» **Aim of the exercise**: From the first line to the last, give the data again exactly.

» **Provided material**:
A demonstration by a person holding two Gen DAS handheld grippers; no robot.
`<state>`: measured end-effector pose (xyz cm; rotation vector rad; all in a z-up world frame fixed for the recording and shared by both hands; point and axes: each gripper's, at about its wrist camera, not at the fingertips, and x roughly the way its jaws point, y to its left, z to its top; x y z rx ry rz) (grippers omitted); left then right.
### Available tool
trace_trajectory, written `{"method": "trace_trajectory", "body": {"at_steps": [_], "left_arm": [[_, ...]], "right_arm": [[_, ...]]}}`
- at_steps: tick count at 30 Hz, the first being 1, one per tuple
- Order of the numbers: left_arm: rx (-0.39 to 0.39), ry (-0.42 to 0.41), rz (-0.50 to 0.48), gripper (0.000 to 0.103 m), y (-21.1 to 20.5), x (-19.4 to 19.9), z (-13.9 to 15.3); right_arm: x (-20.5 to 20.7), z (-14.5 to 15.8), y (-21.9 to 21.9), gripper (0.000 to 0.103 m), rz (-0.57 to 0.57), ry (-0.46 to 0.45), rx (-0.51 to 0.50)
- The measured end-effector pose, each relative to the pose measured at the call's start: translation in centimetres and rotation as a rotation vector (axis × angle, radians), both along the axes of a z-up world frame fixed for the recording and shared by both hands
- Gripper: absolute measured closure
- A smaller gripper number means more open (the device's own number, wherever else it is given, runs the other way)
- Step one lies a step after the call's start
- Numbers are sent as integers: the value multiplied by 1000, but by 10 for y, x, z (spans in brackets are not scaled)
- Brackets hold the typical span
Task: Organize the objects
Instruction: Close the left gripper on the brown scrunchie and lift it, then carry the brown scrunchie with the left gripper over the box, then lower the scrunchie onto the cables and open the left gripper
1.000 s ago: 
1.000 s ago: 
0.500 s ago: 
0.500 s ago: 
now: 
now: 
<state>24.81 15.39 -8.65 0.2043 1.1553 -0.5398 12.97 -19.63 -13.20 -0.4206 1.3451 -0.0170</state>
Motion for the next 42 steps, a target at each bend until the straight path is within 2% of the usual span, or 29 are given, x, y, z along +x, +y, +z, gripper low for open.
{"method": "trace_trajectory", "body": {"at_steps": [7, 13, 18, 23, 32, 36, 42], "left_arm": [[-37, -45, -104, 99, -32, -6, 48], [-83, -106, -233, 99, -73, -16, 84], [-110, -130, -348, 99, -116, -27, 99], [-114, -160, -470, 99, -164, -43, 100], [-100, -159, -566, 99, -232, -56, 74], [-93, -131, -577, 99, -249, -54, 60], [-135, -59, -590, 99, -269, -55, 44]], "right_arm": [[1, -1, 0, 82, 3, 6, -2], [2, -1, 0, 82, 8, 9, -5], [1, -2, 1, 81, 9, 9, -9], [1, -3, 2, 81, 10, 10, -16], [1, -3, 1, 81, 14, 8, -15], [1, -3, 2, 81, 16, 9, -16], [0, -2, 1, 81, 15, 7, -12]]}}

» **Answer below**:
A demonstration by a person holding two Gen DAS handheld grippers; no robot.
`<state>`: measured end-effector pose (xyz cm; rotation vector rad; all in a z-up world frame fixed for the recording and shared by both hands; point and axes: each gripper's, at about its wrist camera, not at the fingertips, and x roughly the way its jaws point, y to its left, z to its top; x y z rx ry rz) (grippers omitted); left then right.
### Available tool
trace_trajectory, written `{"method": "trace_trajectory", "body": {"at_steps": [_], "left_arm": [[_, ...]], "right_arm": [[_, ...]]}}`
- at_steps: tick count at 30 Hz, the first being 1, one per tuple
- Order of the numbers: left_arm: rx (-0.39 to 0.39), ry (-0.42 to 0.41), rz (-0.50 to 0.48), gripper (0.000 to 0.103 m), y (-21.1 to 20.5), x (-19.4 to 19.9), z (-13.9 to 15.3); right_arm: x (-20.5 to 20.7), z (-14.5 to 15.8), y (-21.9 to 21.9), gripper (0.000 to 0.103 m), rz (-0.57 to 0.57), ry (-0.46 to 0.45), rx (-0.51 to 0.50)
- The measured end-effector pose, each relative to the pose measured at the call's start: translation in centimetres and rotation as a rotation vector (axis × angle, radians), both along the axes of a z-up world frame fixed for the recording and shared by both hands
- Gripper: absolute measured closure
- A smaller gripper number means more open (the device's own number, wherever else it is given, runs the other way)
- Step one lies a step after the call's start
- Numbers are sent as integers: the value multiplied by 1000, but by 10 for y, x, z (spans in brackets are not scaled)
- Brackets hold the typical span
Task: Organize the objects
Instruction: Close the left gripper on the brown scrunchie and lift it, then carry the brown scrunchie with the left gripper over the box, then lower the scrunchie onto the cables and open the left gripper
1.000 s ago: 
1.000 s ago: 
0.500 s ago: 
0.500 s ago: 
now: 
now: 
<state>24.81 15.39 -8.65 0.2043 1.1553 -0.5398 12.97 -19.63 -13.20 -0.4206 1.3451 -0.0170</state>
Motion for the next 42 steps, a target at each bend until the straight path is within 2% of the usual span, or 29 are given, x, y, z along +x, +y, +z, gripper low for open.
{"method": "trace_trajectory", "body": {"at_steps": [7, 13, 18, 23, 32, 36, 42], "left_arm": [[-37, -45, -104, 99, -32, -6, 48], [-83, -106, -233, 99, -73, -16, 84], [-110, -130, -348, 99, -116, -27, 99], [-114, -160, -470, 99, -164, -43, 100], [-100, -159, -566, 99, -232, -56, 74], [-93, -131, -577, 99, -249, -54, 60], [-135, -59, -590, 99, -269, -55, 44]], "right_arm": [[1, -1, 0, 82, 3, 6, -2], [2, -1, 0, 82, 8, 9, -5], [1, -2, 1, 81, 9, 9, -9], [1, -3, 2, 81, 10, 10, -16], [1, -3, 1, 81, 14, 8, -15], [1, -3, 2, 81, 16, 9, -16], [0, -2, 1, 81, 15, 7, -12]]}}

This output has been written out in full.